• EXERCISE REQUIREMENTS: All of the listing is to be written out word for word, with the pictures left out.

• DATA TO USE:
-----
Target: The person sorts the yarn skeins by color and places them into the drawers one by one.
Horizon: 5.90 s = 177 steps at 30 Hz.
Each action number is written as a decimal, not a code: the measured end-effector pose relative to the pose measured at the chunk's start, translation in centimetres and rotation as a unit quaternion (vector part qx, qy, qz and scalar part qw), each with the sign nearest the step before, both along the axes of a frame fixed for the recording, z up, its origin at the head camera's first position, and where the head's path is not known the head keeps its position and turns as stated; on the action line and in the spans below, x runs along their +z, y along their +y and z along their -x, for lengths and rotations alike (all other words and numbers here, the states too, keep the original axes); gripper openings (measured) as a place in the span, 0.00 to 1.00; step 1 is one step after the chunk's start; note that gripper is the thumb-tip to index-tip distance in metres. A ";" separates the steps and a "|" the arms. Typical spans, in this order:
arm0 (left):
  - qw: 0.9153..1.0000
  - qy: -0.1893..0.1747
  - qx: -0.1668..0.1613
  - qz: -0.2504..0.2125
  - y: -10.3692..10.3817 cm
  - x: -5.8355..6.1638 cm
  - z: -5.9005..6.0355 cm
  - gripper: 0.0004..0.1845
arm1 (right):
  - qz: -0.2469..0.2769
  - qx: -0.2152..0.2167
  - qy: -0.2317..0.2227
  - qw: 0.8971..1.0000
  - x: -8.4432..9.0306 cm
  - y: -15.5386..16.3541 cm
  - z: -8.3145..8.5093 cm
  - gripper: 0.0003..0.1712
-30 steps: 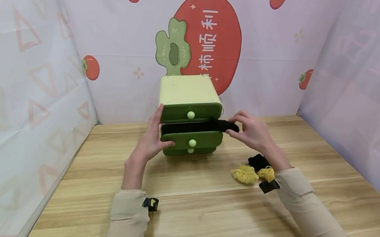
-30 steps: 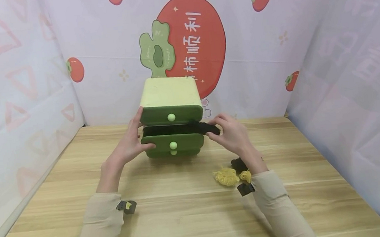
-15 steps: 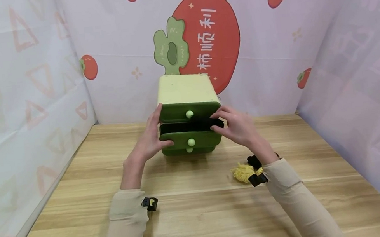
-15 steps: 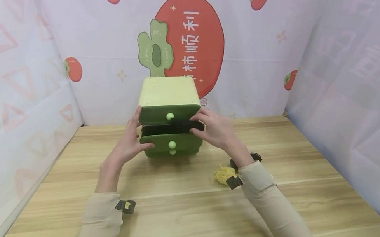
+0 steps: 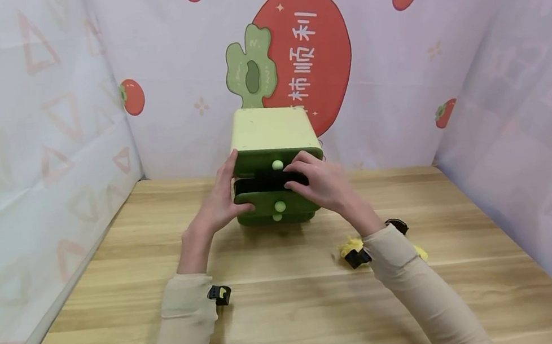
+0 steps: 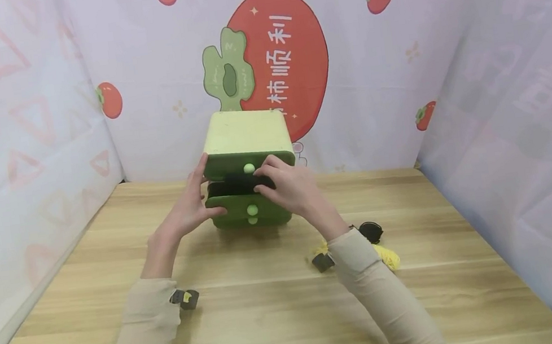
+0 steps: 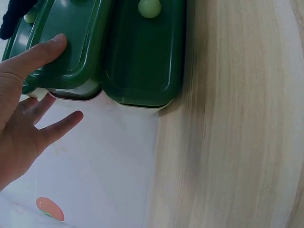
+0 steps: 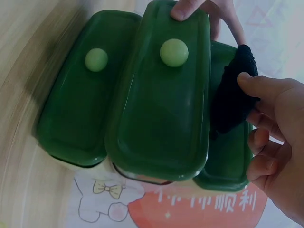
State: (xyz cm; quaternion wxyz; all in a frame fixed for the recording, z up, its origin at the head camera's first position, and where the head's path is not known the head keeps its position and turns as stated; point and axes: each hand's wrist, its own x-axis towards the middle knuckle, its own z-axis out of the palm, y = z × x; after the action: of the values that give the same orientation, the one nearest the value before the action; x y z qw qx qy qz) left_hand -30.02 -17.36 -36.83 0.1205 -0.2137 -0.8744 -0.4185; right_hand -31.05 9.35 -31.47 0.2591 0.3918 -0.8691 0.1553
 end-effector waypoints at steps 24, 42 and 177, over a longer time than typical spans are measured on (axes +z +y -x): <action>1.000 -0.003 -0.001 0.001 0.1 0.1 0.0 0.68 | -0.008 -0.020 0.034 0.999 -1.1 -2.7 -0.2 0.11; 1.000 -0.005 -0.002 0.001 -0.1 0.0 0.1 0.69 | 0.008 -0.018 -0.042 0.999 -1.6 1.1 -0.5 0.11; 1.000 -0.001 -0.007 -0.008 -0.1 0.3 0.2 0.68 | 0.038 -0.023 0.015 0.999 -2.0 8.6 -1.0 0.08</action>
State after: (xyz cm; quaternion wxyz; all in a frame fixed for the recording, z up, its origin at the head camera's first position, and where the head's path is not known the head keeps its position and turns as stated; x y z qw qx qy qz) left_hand -30.22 -17.44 -36.55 0.1182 -0.2179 -0.8697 -0.4268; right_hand -30.05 17.95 -33.45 0.2901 0.3635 -0.8674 0.1768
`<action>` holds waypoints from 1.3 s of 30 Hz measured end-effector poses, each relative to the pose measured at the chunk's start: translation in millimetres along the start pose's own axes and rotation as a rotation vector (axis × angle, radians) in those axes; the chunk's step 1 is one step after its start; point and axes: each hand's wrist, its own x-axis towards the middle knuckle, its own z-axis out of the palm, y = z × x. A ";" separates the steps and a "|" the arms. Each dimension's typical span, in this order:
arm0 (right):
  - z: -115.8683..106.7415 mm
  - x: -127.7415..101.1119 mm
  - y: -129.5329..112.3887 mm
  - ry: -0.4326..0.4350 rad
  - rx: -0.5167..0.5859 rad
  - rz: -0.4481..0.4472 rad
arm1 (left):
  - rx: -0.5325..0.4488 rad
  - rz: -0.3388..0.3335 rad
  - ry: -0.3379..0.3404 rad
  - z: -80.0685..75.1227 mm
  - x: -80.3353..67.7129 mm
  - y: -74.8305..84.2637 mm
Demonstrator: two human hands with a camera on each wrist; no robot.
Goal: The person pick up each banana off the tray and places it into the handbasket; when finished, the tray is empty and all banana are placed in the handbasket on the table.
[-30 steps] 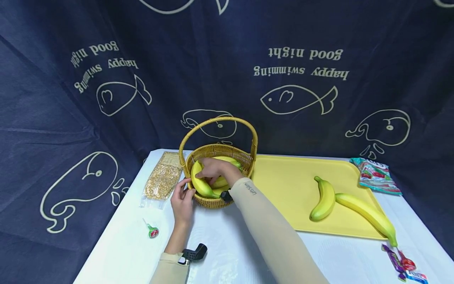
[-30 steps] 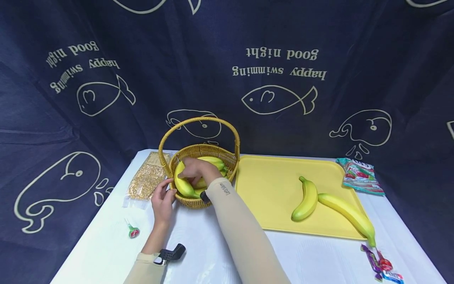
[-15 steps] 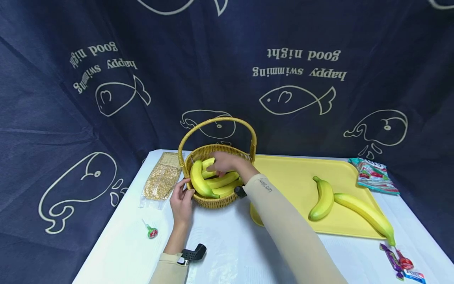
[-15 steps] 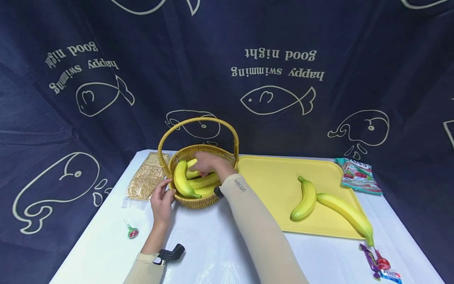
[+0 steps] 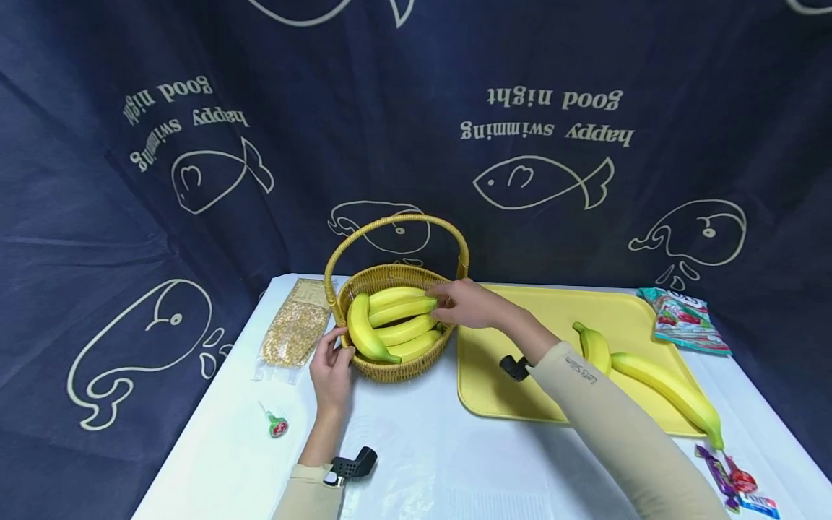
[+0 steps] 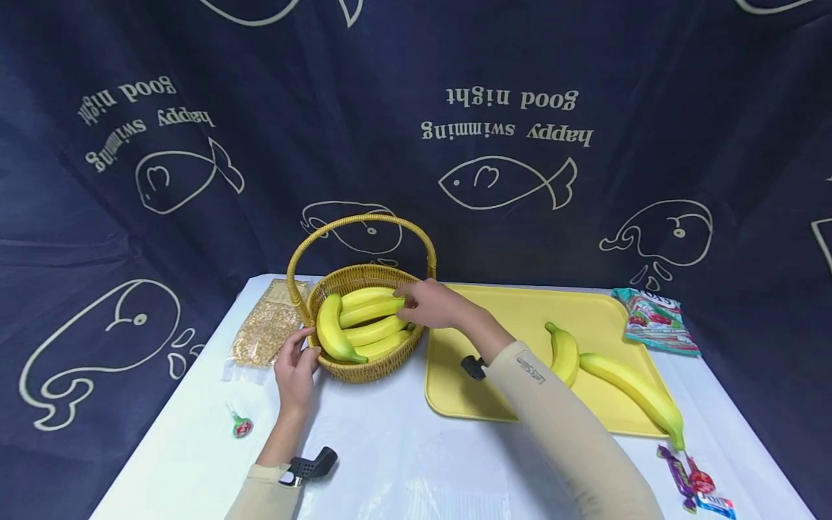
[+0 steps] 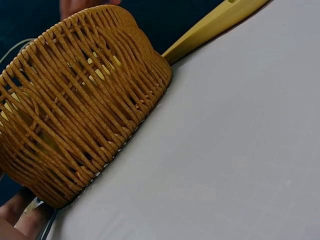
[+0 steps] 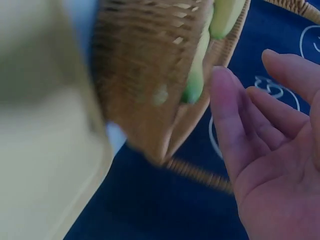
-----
• YOUR RESPONSE:
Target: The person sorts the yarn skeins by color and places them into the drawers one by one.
Horizon: 5.90 s = 177 steps at 30 Hz.
Each action number is written as a decimal, not a code: the measured end-effector pose relative to the pose measured at the chunk's start, translation in centimetres and rotation as a unit quaternion (vector part qx, qy, qz and scalar part qw), each with the sign nearest the step before, both along the axes of a frame fixed for the recording, z up, its origin at the head camera's first position, and where the head's path is not known the head keeps its position and turns as stated; on the action line and in the spans below, x runs along their +z, y along their +y and z along their -x, for lengths and rotations alike (all other words and numbers here, the states too, keep the original axes); gripper openings (measured) as a place in the span, 0.00 to 1.00; step 1 is one step after the chunk's start; note that gripper is the thumb-tip to index-tip distance in metres. A ";" separates the steps and a "|" the arms. Typical spans, in this order:
arm0 (left):
  - qw: 0.9153..1.0000
  - qy: -0.1893..0.1747
  - qx: -0.1668..0.1613
  - qz: -0.2504..0.2125
  - y: -10.3692..10.3817 cm
  - x: -5.8355..6.1638 cm
  - z: -5.9005..6.0355 cm
  - gripper: 0.0004..0.1845
arm1 (right):
  - qz: -0.2469..0.2769
  - qx: -0.2152..0.2167
  - qy: -0.2317..0.2227
  - qw: 0.8971..1.0000
  - x: -8.4432..9.0306 cm
  - y: -15.5386..16.3541 cm
  - z: -8.3145..8.5093 cm
  - gripper: 0.0003..0.1712
-30 steps: 
-30 steps: 
-15 steps: 
-15 steps: 
+0 steps: 
+0 steps: 
+0 steps: 
+0 steps: 
State: (xyz cm; quaternion wxyz; all in a frame fixed for the recording, z up, its origin at the head camera's first position, and where the head's path is not known the head keeps its position and turns as stated; point and axes: each hand's wrist, its own x-axis towards the middle knuckle, its own z-axis out of the palm, y = z × x; after the action: of the values that give the same orientation, the one nearest the value before the action; x y z qw qx qy qz) left_hand -30.02 -17.36 -36.83 0.1205 -0.2137 -0.8744 -0.4185; right_hand -31.05 9.35 -31.47 0.2591 0.3918 -0.8691 0.1553
 end-effector waypoints at steps 24, 42 and 177, over a longer time than typical spans are measured on (axes +z +y -x): <action>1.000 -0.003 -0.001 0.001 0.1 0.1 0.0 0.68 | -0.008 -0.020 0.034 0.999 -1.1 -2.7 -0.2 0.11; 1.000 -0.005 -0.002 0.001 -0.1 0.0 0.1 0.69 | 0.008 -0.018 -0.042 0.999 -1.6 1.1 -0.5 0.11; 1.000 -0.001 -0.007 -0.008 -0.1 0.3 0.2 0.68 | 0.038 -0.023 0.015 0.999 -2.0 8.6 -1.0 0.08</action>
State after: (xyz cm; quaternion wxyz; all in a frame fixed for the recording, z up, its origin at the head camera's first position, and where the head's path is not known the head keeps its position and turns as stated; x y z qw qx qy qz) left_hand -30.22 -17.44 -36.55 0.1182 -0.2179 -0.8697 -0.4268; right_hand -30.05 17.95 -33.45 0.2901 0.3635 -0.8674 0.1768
`<action>` holds waypoints from 1.3 s of 30 Hz measured end-effector poses, each relative to the pose measured at the chunk's start: translation in millimetres along the start pose's own axes and rotation as a rotation vector (axis × angle, radians) in those axes; the chunk's step 1 is one step after its start; point and axes: each hand's wrist, its own x-axis towards the middle knuckle, its own z-axis out of the palm, y = z × x. A ";" separates the steps and a "|" the arms. Each dimension's typical span, in this order:
arm0 (right):
  - z: -115.8683..106.7415 mm
  - x: -127.7415..101.1119 mm
  - y: -129.5329..112.3887 mm
  - ry: -0.4326..0.4350 rad
  - rx: -0.5167..0.5859 rad
  - rz: -0.4481..0.4472 rad
arm1 (left):
  - rx: -0.5325..0.4488 rad
  - rz: -0.3388..0.3335 rad
  - ry: -0.3379..0.3404 rad
  - z: -80.0685..75.1227 mm
  - x: -80.3353..67.7129 mm
  - y: -74.8305..84.2637 mm
Demonstrator: two human hands with a camera on each wrist; no robot.
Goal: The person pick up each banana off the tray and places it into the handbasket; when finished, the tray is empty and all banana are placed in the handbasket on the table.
[-30 steps] 
[-30 steps] 
[-15 steps] 
[-15 steps] 
[+0 steps] 
[+0 steps] 
[+0 steps] 
[+0 steps] 

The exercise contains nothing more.